Less than 48 hours later, upon returning to New Zealand, we’re met with the new 110km/h speed limit on the Waikato Expressway, and a line of cars stubbornly sitting in the overtaking lane at 95km/h, refusing to move over, displaying abhorrent driving standards and offering an incredible contrast to the driving standards between one of the world’s best, and one of the first world’s worst group of drivers.
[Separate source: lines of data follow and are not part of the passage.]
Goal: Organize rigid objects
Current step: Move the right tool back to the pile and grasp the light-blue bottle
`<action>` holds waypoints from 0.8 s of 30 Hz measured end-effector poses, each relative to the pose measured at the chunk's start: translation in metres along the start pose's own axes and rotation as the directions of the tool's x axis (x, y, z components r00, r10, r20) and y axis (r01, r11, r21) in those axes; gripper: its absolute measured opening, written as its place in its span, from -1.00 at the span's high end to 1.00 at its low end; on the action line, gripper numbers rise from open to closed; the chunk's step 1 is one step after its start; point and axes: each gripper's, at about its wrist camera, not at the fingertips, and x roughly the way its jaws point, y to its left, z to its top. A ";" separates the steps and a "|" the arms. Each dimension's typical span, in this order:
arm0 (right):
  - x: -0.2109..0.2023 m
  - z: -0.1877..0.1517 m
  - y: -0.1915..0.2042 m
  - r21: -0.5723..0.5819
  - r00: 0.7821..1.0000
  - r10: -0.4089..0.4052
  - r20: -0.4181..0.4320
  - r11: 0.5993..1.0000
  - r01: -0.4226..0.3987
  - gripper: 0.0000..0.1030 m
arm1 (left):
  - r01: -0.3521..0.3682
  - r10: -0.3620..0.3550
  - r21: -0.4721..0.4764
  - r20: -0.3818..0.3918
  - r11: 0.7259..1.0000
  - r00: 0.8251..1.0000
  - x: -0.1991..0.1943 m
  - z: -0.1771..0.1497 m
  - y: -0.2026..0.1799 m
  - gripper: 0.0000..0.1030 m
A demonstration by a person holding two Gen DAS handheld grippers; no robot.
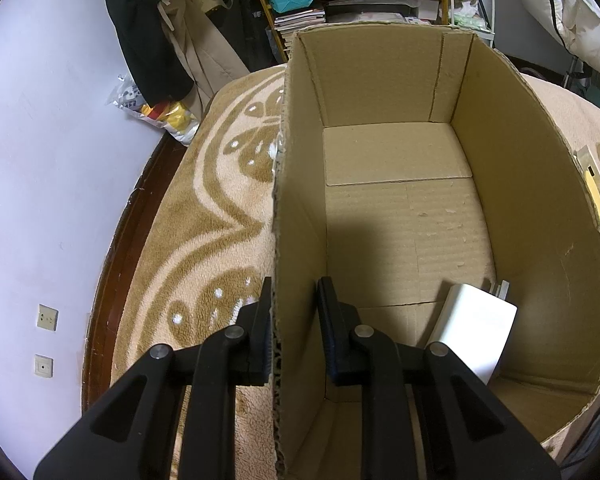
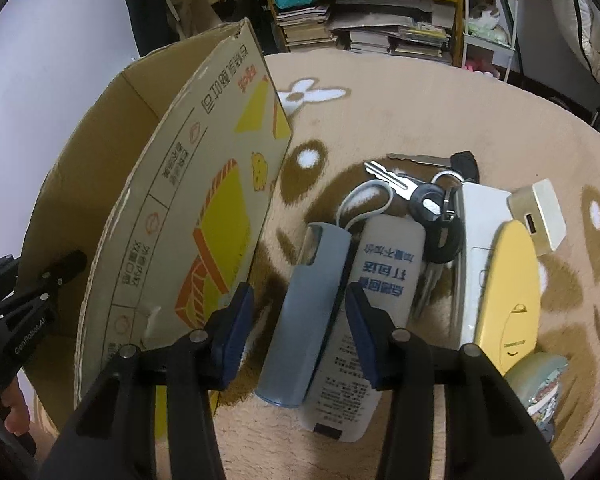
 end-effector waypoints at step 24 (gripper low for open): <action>0.026 0.002 0.013 -0.013 0.995 -0.095 -0.018 0.995 0.095 0.40 | 0.018 -0.019 -0.032 -0.016 0.999 1.000 -0.002 0.001 0.005 0.61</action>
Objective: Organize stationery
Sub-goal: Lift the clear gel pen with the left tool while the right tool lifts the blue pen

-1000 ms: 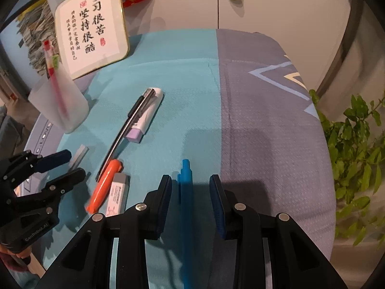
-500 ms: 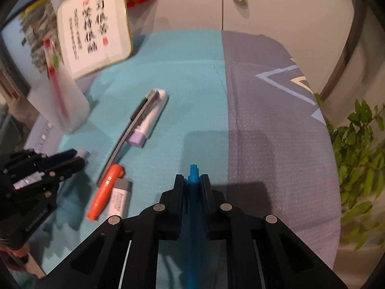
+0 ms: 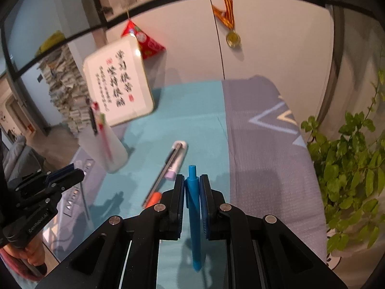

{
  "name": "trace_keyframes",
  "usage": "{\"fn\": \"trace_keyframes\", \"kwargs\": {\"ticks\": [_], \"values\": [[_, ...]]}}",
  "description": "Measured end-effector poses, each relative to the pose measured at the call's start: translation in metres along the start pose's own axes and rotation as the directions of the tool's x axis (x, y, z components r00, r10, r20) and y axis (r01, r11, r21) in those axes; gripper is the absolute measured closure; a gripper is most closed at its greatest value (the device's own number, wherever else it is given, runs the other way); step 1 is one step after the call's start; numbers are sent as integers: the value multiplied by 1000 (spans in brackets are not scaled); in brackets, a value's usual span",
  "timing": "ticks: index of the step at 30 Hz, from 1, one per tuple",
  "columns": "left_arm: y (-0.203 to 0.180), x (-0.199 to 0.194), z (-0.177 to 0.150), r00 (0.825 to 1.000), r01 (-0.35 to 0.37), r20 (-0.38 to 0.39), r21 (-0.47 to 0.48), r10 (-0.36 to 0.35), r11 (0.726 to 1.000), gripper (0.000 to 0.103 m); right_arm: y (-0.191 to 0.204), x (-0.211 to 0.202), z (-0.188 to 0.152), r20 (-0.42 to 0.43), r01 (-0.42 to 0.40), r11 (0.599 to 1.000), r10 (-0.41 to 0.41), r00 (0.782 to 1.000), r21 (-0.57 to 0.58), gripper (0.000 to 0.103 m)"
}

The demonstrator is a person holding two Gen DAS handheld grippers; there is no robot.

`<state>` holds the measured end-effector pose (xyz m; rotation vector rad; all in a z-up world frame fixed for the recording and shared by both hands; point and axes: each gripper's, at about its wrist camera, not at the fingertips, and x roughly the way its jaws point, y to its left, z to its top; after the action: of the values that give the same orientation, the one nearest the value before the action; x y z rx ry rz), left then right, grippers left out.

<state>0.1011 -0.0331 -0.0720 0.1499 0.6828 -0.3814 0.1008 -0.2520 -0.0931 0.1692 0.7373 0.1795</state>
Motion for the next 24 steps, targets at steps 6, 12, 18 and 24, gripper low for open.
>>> {"fn": "trace_keyframes", "kwargs": {"ticks": [6,12,18,24], "values": [[10,-27,4,997,-24,79,-38,27,999,95,15,-24,2,70,-16,1000,17,997,-11,91],[11,-29,0,997,-26,66,-9,27,1000,95,27,-32,3,87,-18,999,21,996,-27,92],[3,29,-19,995,6,-99,21,-4,1000,92,12,-22,-2,39,-8,999,7,999,33,92],[-11,87,-16,979,2,-204,52,9,999,84,-4,-26,-4,47,-21,997,17,999,74,92]]}}
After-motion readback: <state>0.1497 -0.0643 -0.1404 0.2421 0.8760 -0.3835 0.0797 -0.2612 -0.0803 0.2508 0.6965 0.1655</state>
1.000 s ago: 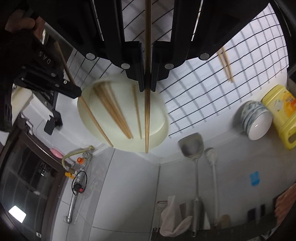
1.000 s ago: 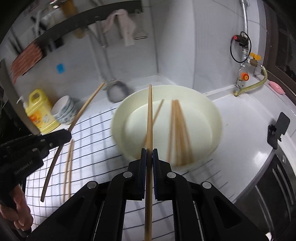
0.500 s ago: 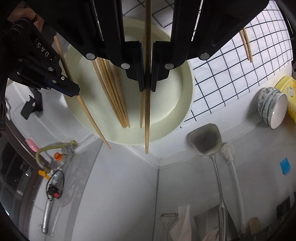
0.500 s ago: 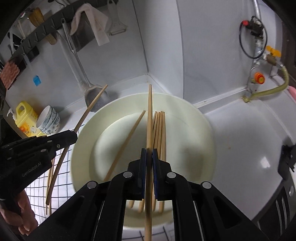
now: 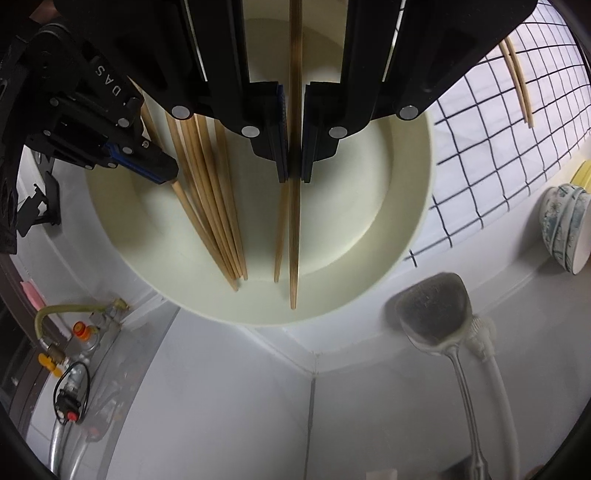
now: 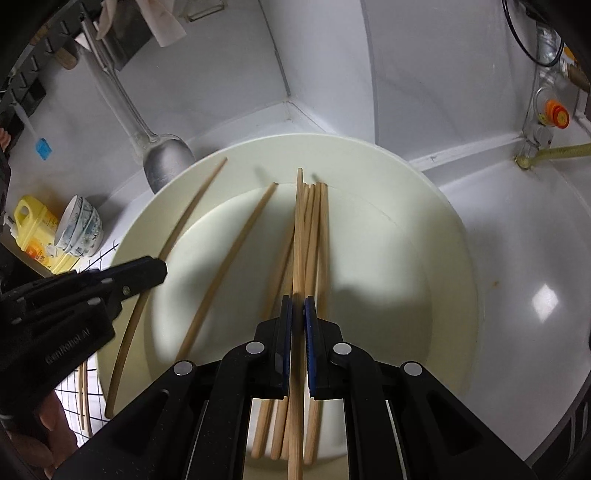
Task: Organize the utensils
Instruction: 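Lift both held chopsticks and carry them over the cream basin, then open both tools to drop the chopsticks into the basin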
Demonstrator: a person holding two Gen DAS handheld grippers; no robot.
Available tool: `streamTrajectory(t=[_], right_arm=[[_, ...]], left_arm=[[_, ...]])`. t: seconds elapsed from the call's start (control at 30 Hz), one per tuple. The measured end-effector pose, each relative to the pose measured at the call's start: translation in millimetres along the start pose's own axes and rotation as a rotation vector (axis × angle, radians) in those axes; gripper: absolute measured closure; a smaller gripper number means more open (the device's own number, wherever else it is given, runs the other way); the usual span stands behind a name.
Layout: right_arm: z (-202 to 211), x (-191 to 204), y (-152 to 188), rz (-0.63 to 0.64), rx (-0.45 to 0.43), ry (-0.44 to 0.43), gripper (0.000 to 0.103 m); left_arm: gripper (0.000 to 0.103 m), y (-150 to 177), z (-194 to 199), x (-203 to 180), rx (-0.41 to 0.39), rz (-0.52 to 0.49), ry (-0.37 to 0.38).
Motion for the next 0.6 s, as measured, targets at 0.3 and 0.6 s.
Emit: streamTrajectory(t=[0.3,0.6], right_arm=[[-2,-5,-3,-0.007,0.006,0.003,0.096],[16,-6,-3,-0.002,-0.037,0.033,0.071]], left_arm=[[0.094,-6,-12,-8,0.029,-0.004,0.002],[0.036,-5,12,4,-0.025,0.022,-0.045]])
Point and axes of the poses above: each gripper's, at about its wrist camera, not at the fingertips, and z roughly against the way its jaws point, x to its left, y to its underside, the point moved 3 cm from there along -z, roughly the way its jaws point, and after that the axes turned 6 degrees about x, right-handed, at the moved point
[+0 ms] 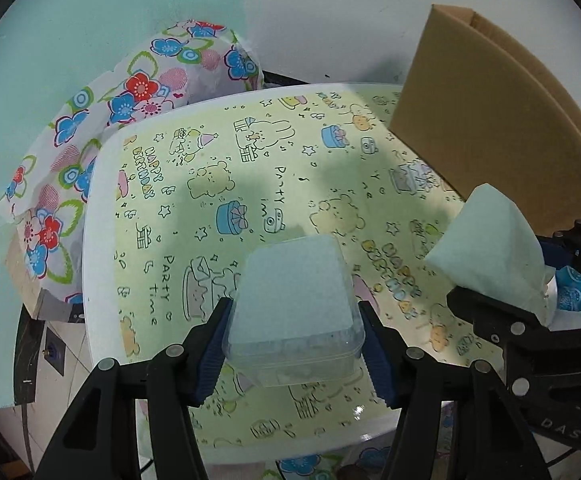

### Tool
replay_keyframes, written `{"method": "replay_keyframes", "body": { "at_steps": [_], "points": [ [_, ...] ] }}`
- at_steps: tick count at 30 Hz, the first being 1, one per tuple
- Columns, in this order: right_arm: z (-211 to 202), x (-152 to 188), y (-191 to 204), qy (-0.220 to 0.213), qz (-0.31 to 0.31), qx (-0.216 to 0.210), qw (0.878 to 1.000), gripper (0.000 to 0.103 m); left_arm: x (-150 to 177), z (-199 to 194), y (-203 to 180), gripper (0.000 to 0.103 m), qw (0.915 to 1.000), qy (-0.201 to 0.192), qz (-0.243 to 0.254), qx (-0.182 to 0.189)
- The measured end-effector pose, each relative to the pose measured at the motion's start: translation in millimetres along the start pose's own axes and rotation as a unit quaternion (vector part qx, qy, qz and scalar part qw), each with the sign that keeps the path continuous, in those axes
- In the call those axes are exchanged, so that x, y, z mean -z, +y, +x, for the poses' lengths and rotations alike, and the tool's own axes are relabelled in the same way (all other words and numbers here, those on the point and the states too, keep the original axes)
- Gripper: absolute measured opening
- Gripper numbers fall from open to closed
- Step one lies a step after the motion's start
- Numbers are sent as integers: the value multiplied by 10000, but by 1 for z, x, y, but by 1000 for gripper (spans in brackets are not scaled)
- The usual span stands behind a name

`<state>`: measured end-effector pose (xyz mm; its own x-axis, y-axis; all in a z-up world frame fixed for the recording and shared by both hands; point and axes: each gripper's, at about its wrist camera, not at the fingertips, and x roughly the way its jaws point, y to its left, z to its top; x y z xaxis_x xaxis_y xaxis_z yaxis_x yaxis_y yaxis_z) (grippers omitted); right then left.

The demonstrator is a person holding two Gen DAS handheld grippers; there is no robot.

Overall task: Organize objects
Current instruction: 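Close the left tool on the clear plastic box while the right tool grasps the tissue pack, then lift and carry the plastic box and tissue pack with both tools over the box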

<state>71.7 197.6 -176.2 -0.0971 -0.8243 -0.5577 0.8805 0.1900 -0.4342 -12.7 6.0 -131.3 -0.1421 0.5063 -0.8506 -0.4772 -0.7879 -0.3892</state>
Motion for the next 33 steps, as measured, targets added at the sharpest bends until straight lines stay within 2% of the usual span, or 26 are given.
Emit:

NZTA should be ashamed of the standard of driving in New Zealand, and the farcical road to zero campaign is misguided and wildly fanciful.
From Germany’s autobahn to NZ’s SH1, it’s a stark contrast and proves once again that speed isn’t a killer, but a sad reminder that poor driving standards and education are.
We did 300km/h, twice, and sat on 200km/h+ for combined hours, when conditions and traffic allowed, with a renewed respect for a country with a high level of driving competence and skill. New Zealand, and a lot of the world’s drivers, could learn a lot from just a few hundred kilometers driving on German autobahns. It’s a reminder that driving – and high-speed transport - among the skilled is wholly enjoyable and efficient.